Finalmente Confindustria si è espressa sulle future politiche economiche del nuovo governo, bocciando apertamente la flat tax. Anche gli imprenditori italiani sono contrari ad una politica economica che riduca le tasse alle fasce più ricche della società. È stato ampiamente dimostrato, anche da Confindustria, che la flat tax della destra non darà alcun beneficio a coloro che hanno un reddito inferiore ai 35mila euro, e quindi all’80% dei contribuenti italiani. A beneficiare un pochino saranno i redditi fino a 60mila euro, ma i trionfatori del bonus fiscale della destra saranno coloro che guadagnano oltre i 75mila euro.
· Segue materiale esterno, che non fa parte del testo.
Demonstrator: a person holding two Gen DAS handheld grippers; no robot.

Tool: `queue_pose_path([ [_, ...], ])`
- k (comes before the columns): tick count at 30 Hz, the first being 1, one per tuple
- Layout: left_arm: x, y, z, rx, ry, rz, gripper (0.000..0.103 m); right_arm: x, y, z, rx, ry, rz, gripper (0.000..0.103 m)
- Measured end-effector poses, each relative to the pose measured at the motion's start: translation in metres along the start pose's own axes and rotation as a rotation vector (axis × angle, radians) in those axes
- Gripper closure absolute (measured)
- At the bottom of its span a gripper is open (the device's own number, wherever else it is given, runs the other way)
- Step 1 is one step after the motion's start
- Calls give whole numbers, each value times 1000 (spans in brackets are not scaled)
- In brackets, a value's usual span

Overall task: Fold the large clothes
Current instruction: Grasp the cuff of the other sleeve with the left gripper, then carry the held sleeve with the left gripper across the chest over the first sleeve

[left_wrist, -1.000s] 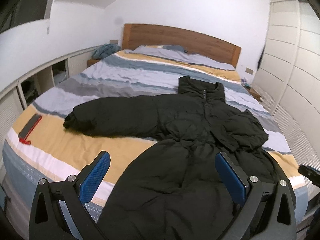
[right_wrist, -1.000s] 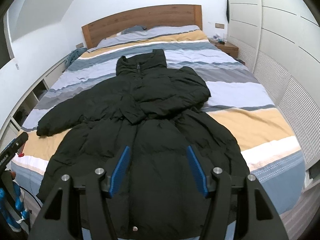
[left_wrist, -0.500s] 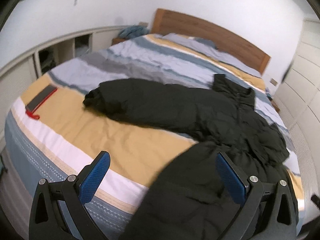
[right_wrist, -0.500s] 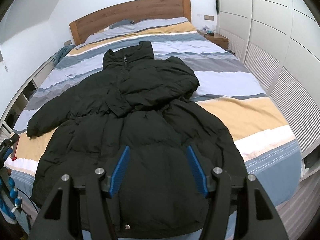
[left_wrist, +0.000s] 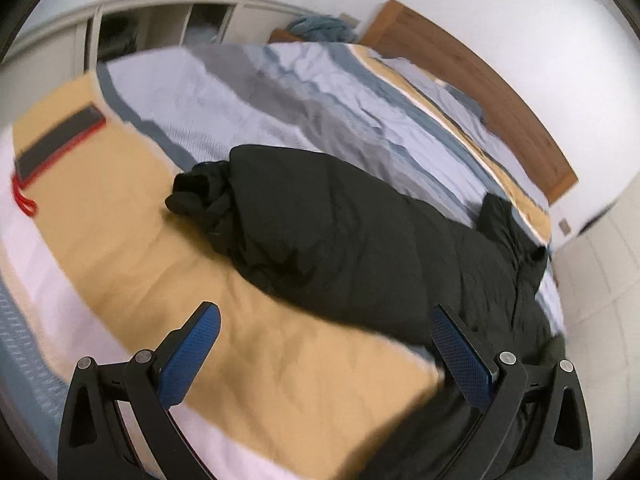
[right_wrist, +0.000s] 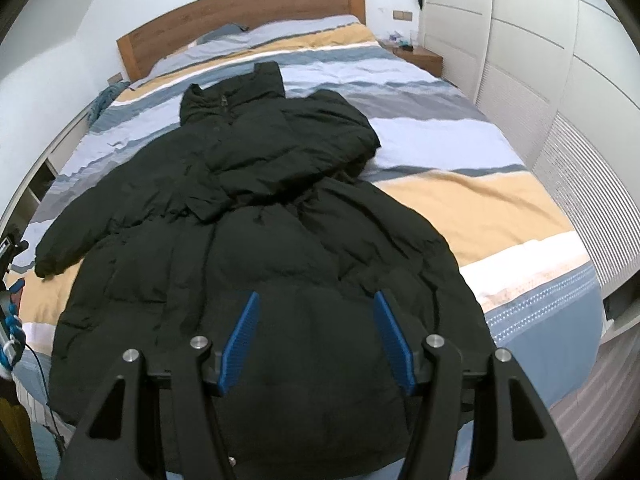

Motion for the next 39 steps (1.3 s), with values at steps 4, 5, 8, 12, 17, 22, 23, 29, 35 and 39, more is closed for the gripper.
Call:
queue_pose_path([
  [4,18,32,23,-31,-99,42,1,3,19,-8,-14,8,32,45],
  [5,21,39,29,-38,-129,48,1,3,22,-9,-16,9,36,45],
  [8,30,57,44,-59,-213,64,4,5,36,-13,-21,6,56,45],
  [12,38,73,60,-60,-284,78,8,8,51,-16,-16,4,74,45],
  [17,44,90,74,-104,-359,102,31,10,70,-16,0,0,100,45],
  [22,49,95,74,-173,-394,105,72,10,83,-16,15,0,117,45],
  [23,49,94,72,-183,-395,103,80,10,85,-17,19,3,118,45],
  [29,51,85,55,-150,-325,63,93,10,87,-19,31,8,116,45],
  [35,53,64,35,-105,-240,17,94,10,80,-21,48,13,97,45],
  [39,55,41,4,-87,-137,-29,94,10,73,-22,62,15,82,45],
])
Point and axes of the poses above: each gripper's, at about its wrist camera, not at the fingertips, and y roughly the way its jaws point, z to its left, x to its top, the point moved 4 cm from there along y, roughly the way its jaws point, and after that the axes turned 8 degrees about z, right-handed, at the moved point
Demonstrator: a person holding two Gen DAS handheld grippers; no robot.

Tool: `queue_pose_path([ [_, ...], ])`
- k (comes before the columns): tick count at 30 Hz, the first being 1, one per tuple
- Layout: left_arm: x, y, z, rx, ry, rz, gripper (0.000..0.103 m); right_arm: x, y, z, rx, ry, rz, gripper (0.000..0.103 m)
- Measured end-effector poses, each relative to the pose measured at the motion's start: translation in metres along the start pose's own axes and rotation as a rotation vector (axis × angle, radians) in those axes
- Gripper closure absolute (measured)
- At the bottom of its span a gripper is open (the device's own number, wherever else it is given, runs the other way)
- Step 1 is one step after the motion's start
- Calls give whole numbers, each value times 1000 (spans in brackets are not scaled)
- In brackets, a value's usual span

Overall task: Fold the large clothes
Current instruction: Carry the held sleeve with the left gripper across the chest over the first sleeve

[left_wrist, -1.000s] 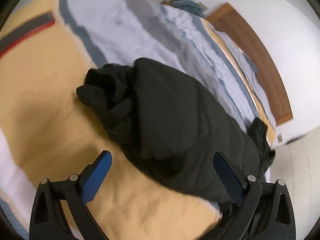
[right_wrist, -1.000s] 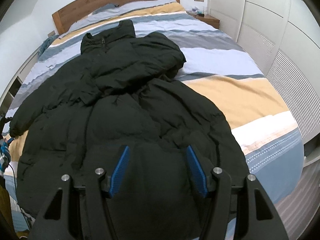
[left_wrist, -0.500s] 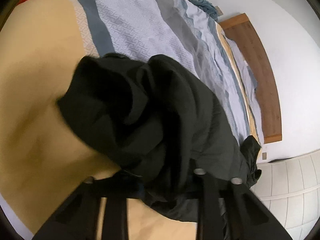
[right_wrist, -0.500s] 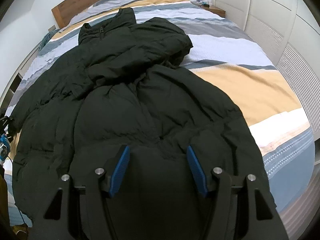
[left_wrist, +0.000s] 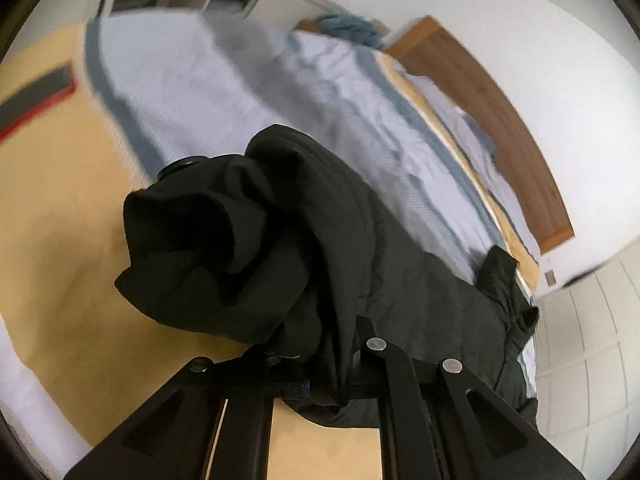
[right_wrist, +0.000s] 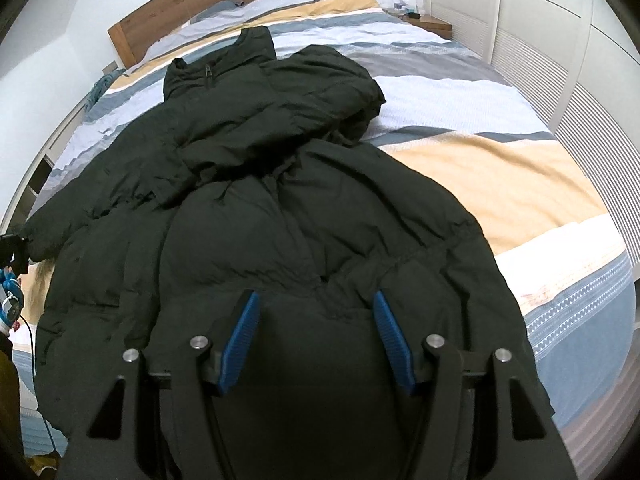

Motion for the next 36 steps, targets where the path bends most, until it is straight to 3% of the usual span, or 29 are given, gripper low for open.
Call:
queue_pose_path([
  [9,-12,-46,-96,-46,203,-74,94,-2,-23,-6,20,-5,-52,45],
  [16,-52,-51,-175,-89,353,-67,95,-4,-36,-14,40,-14,-85,45],
  [27,-152,-5,-277,-77,608,20,95,-10,-49,-48,60,21,-117,45],
  [36,-228,60,-301,-19,740,135,95,-17,-39,-82,76,80,-106,45],
])
Point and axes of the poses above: each gripper's, at about its wrist camera, not at the fingertips, and y roughly the way its jaws point, z to its left, x to its top, the point moved 4 cm from there along y, roughly the way its jaws point, and after that the axes turned 8 degrees about z, right-handed, at the moved point
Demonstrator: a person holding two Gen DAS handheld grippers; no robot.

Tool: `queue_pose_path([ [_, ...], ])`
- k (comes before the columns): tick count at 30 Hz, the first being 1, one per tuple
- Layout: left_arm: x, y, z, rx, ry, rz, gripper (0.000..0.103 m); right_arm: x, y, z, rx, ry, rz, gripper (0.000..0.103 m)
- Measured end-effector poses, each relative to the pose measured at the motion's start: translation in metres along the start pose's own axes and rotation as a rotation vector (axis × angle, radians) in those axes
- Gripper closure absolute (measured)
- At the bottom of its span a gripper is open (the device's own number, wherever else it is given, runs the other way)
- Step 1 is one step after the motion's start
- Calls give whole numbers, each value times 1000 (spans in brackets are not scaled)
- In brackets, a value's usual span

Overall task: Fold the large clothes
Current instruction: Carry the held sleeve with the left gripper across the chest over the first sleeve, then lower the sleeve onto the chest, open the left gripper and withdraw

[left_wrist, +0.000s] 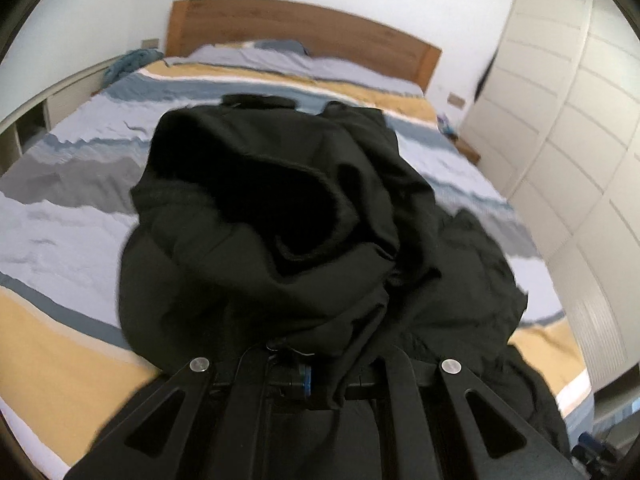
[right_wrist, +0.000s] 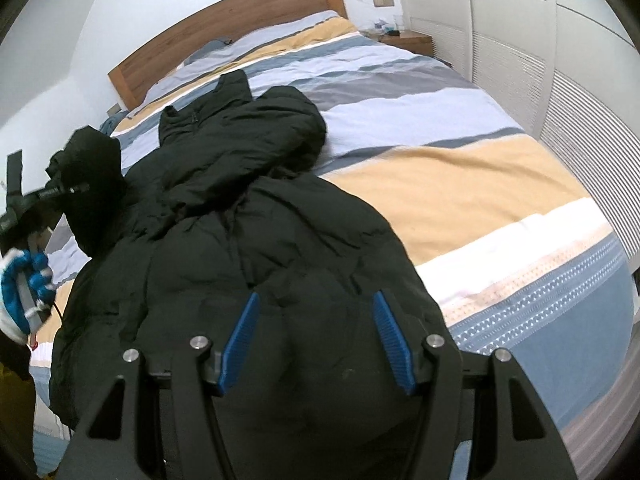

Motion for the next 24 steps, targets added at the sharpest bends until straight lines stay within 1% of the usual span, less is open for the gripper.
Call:
queue_pose_path([
  [4,-23,25,-11,19,41,65,94,-1,7,-10,4,13,11,45],
  [7,-31,38,-19,23,61,102,90,-2,12,-17,11,23,18,45],
  [10,-37,46,-29,9,86,130,78,-1,14,-19,15,27,19,45],
  [12,-41,48,-36,-2,104,146,63,0,13,-20,21,30,18,45],
  [13,-43,45,-36,-7,114,153,61,0,13,-19,23,29,16,45],
  [15,-48,40,-41,-31,125,166,49,0,9,-19,27,25,10,45],
  [16,-51,35,-40,-44,127,171,46,0,6,-19,31,23,5,45],
  [17,-55,29,-43,-60,135,176,45,1,3,-19,34,23,1,45],
  [21,-61,4,-51,-61,172,157,44,1,-14,-15,61,26,-30,45],
  [24,-61,-29,-44,-59,152,90,44,0,-33,-7,91,19,-61,45],
])
Point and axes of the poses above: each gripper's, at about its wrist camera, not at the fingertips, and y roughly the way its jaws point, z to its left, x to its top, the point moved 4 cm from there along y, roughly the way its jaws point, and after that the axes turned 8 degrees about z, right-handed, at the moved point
Naturalmente questa riduzione porterà ad un ulteriore aumento del debito pubblico o ad un taglio dei servizi, che invece la destra dice di voler potenziare. Il partito no tax non piace oggi ai mercati. Non c’è bisogno di aumentare i risparmi dei ricchi riducendo le loro tasse, ma come sosteneva Keynes c’è bisogno di sostenere la spesa di tutti, sia delle imprese gravate da extra oneri sia dalle famiglie che improvvisamente devono fare i conti con l’inflazione. Questo richiede delle vere politiche di redistribuzione delle ricchezze e dei redditi, e quindi un uso intelligente della leva fiscale. Il liberismo ideologico, mai come adesso, si è dimostrato errato nei presupposti e catastrofico nella sua applicazione.

I conservatori inglesi stanno imparando la lezione a loro spese. Speriamo che anche la destra italiana sia all’altezza del compito che ha di fronte, dopo l’ubriacatura ideologica della campagna elettorale. I mercati internazionali hanno affossato il governo di centrodestra e le sue politiche fiscali già nel novembre del 2011, quanto lo spread nei confronti dei titoli tedeschi salì a 574 punti mandando la finanza pubblica in default. Per questa ragione Berlusconi fu costretto a passare il testimone a Mario Monti, con quello che ne è conseguito. Forse è per evitare che tutto ciò si ripeta che la stampa vocifera di contatti tra chi ci governerà e l’ex presidente del consiglio Mario Draghi, la nostra polizza di assicurazione verso la finanza internazionale, sempre pronta a fare i suoi affari incurante dei destini degli Stati.